WHAT THE TASK ASKS »
Only the lines below, from the one with "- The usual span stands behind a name" through the one with "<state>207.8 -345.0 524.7", are to be written out, exactly.

AVAILABLE RECORDS »
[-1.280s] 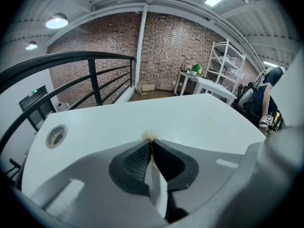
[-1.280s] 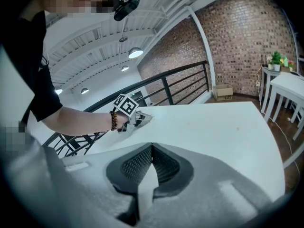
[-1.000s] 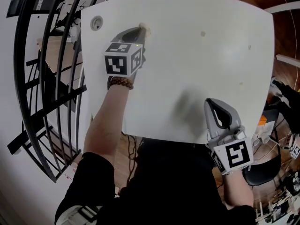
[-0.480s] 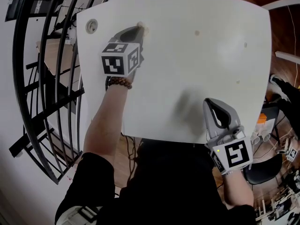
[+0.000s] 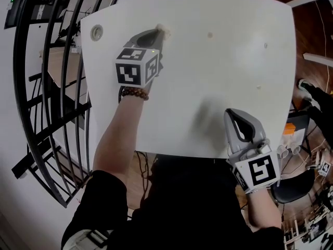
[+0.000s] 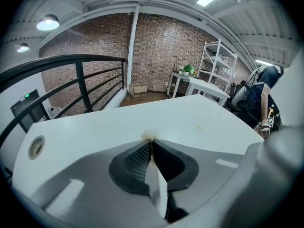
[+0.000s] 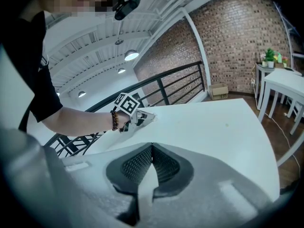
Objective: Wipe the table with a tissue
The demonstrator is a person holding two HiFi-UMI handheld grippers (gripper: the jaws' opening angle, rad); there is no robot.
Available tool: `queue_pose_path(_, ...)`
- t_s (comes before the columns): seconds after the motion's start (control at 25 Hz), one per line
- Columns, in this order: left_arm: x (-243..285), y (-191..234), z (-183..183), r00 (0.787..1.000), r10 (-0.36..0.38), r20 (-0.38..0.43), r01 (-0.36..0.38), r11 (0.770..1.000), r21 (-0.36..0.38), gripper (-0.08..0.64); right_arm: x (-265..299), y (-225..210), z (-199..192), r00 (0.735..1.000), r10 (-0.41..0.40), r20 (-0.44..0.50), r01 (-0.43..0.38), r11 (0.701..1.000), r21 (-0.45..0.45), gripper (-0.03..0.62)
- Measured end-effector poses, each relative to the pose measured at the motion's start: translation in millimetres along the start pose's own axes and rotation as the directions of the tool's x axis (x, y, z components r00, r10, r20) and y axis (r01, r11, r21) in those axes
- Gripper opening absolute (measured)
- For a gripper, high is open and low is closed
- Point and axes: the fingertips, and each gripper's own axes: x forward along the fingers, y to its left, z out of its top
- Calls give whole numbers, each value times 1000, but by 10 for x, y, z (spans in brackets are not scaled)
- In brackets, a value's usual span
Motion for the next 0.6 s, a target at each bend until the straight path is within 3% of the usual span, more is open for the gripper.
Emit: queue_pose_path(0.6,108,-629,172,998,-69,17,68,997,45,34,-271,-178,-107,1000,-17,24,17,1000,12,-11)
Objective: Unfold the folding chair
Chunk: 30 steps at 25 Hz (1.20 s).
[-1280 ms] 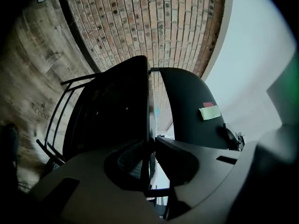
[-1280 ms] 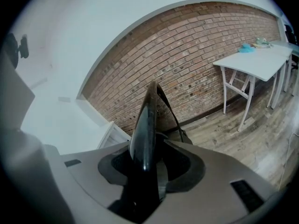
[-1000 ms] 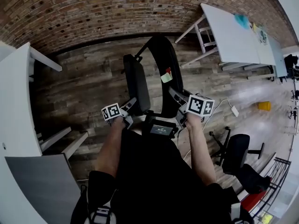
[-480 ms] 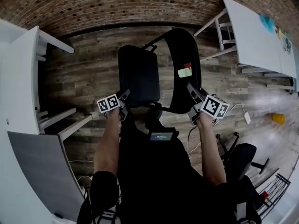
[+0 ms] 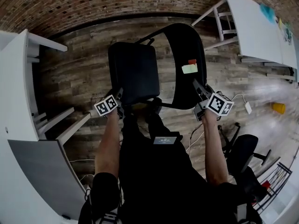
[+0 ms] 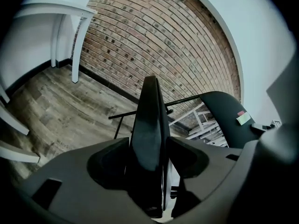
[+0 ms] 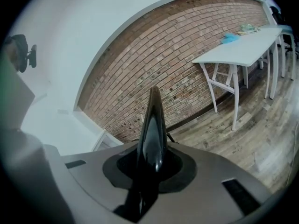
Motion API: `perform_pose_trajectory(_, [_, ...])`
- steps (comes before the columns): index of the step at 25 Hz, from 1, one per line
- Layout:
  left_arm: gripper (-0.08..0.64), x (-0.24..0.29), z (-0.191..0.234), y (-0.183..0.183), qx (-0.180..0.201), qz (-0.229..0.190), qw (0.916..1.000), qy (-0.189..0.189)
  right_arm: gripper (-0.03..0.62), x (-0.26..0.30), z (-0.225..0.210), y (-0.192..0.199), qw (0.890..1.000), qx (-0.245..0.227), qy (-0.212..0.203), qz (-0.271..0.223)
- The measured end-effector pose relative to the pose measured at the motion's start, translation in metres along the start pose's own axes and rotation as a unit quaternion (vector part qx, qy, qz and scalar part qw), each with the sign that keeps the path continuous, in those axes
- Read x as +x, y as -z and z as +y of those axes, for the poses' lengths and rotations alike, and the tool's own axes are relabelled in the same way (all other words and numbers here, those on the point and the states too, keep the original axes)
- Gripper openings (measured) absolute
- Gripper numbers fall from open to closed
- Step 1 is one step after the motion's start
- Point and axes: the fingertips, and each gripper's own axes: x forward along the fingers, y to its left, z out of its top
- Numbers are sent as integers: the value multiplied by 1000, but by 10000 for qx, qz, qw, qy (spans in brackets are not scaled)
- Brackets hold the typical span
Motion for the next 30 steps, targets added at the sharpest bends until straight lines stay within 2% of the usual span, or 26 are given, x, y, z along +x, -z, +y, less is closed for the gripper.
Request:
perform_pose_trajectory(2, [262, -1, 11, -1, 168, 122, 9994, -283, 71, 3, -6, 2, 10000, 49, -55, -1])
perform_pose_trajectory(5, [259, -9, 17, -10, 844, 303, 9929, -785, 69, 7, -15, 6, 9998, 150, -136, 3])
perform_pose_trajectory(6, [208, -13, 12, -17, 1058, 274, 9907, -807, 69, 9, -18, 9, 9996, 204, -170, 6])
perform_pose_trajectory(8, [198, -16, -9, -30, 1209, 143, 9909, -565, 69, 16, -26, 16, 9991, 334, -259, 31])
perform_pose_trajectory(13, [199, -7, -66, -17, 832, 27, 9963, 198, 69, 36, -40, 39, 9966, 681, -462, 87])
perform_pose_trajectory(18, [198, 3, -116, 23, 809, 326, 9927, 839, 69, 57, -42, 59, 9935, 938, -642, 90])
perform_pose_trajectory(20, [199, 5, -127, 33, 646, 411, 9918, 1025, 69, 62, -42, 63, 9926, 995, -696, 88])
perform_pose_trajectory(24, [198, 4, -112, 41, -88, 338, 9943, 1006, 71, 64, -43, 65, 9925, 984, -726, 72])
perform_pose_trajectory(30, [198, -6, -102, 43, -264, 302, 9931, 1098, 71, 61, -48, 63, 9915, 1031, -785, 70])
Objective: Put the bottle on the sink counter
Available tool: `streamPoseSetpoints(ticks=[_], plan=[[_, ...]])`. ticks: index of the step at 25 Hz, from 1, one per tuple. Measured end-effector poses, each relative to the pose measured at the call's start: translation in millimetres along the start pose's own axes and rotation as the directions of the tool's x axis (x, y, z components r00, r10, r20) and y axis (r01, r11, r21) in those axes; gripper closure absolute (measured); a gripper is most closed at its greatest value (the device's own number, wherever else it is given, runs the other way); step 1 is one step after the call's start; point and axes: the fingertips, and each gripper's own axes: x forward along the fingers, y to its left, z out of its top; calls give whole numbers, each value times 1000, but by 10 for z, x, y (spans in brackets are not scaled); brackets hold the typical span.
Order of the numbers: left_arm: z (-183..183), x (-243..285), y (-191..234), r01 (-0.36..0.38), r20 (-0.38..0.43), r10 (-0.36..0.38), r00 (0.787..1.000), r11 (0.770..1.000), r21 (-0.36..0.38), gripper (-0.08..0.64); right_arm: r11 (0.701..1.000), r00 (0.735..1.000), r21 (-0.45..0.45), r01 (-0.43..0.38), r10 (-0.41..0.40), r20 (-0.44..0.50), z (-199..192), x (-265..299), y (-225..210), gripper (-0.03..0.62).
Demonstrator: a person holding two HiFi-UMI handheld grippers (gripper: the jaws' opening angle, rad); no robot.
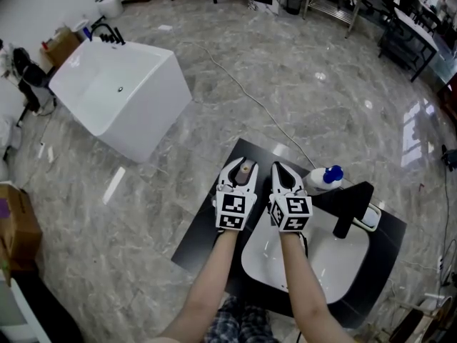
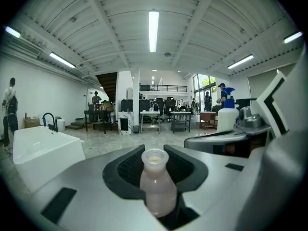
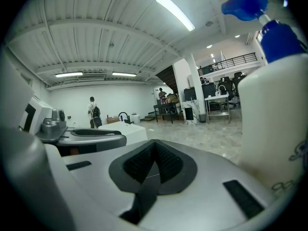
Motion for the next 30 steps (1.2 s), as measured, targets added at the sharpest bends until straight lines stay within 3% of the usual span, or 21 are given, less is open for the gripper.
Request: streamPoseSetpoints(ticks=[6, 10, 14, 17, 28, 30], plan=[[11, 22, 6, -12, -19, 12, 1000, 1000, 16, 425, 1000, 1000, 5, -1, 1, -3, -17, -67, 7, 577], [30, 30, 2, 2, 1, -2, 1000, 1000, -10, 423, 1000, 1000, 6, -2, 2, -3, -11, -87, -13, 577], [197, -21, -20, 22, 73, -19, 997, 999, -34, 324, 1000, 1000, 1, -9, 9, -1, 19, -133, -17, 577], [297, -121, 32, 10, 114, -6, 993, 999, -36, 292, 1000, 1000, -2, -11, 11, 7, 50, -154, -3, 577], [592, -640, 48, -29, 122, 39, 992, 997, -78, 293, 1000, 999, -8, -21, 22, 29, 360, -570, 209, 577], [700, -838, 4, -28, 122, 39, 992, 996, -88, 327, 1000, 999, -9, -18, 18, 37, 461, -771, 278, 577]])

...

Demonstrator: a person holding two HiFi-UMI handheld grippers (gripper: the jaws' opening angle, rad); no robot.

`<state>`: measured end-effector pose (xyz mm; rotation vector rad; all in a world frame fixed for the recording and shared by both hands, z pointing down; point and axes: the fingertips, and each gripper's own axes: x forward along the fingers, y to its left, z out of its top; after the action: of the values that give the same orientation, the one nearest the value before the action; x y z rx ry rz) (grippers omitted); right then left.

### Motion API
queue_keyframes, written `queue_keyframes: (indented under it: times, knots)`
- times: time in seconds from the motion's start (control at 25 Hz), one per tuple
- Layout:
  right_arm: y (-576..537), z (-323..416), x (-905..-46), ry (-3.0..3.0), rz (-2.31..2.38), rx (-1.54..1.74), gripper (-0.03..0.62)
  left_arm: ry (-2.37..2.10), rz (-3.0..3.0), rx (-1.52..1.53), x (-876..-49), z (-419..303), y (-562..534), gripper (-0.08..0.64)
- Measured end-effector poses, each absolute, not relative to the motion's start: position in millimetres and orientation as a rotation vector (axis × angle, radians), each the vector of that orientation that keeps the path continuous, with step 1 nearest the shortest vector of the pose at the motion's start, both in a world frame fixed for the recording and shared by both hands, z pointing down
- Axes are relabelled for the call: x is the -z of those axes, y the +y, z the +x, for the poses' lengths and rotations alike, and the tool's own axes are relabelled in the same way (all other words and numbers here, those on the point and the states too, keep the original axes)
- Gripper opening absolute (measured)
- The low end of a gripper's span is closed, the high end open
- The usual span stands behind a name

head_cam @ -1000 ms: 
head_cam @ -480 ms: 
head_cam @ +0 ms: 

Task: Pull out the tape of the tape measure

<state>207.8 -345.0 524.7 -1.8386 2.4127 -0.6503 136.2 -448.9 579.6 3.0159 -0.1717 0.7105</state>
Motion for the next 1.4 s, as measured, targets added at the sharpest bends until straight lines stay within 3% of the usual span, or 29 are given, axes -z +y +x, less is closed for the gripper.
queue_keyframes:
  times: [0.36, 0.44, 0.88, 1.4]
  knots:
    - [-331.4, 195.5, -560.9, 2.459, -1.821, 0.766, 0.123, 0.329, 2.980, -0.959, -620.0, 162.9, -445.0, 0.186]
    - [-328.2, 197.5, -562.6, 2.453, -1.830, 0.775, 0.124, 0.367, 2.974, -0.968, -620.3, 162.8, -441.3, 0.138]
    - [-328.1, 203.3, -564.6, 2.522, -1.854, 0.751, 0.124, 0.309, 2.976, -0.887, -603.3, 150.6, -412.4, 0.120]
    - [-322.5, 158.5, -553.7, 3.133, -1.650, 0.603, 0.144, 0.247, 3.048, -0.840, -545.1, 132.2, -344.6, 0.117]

RESPONSE »
- The usual span stands behind a name

head_cam @ -1000 ms: 
head_cam @ -480 ms: 
head_cam @ +0 ms: 

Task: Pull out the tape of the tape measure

<state>207.8 -345.0 524.7 -1.8386 2.4127 -0.6503 136.2 -448.9 579.6 3.0159 -0.1717 0.7105</state>

The requested output has been fully supplied.